Probabilistic Linear Solvers: A Unifying View
For researchers in numerical linear algebra and probabilistic numerics, this paper provides a theoretical unification that clarifies relationships between existing methods and bridges probabilistic and classical iterative solver literature.
This work unifies disparate probabilistic linear solvers by establishing general conditions for their equivalence, and connects them to projection methods like GMRES, providing a probabilistic interpretation of a broad class of iterative solvers and introducing a probabilistic view of preconditioning.

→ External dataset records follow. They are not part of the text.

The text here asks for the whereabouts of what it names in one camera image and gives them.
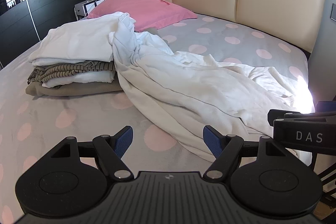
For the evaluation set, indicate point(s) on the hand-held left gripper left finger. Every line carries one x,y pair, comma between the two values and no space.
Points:
123,142

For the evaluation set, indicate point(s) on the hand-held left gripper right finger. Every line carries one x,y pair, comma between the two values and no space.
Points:
212,142

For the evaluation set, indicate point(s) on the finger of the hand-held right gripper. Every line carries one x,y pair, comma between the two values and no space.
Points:
275,115

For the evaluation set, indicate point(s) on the cream turtleneck sweater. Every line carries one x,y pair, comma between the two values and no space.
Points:
183,98

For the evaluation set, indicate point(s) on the stack of folded clothes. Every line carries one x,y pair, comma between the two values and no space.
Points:
78,40

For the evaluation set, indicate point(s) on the grey pink-dotted bed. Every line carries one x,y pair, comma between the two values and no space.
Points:
78,129

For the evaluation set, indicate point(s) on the folded striped garment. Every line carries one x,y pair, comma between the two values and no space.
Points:
78,69

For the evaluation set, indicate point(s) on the dark patterned garment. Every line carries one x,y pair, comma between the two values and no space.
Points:
32,74

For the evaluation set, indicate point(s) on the pink pillow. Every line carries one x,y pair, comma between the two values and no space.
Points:
147,8

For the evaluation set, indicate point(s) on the white nightstand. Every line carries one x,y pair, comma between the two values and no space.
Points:
84,7

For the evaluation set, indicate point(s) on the black wardrobe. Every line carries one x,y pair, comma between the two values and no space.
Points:
52,3

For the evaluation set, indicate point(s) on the grey wall panel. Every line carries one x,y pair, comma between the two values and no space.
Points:
333,12

Several recent works have developed a new, probabilistic interpretation for numerical algorithms solving linear systems in which the solution is inferred in a Bayesian framework, either directly or by inferring the unknown action of the matrix inverse. These approaches have typically focused on replicating the behavior of the conjugate gradient method as a prototypical iterative method. In this work surprisingly general conditions for equivalence of these disparate methods are presented. We also describe connections between probabilistic linear solvers and projection methods for linear systems, providing a probabilistic interpretation of a far more general class of iterative methods. In particular, this provides such an interpretation of the generalised minimum residual method. A probabilistic view of preconditioning is also introduced. These developments unify the literature on probabilistic linear solvers, and provide foundational connections to the literature on iterative solvers for linear systems.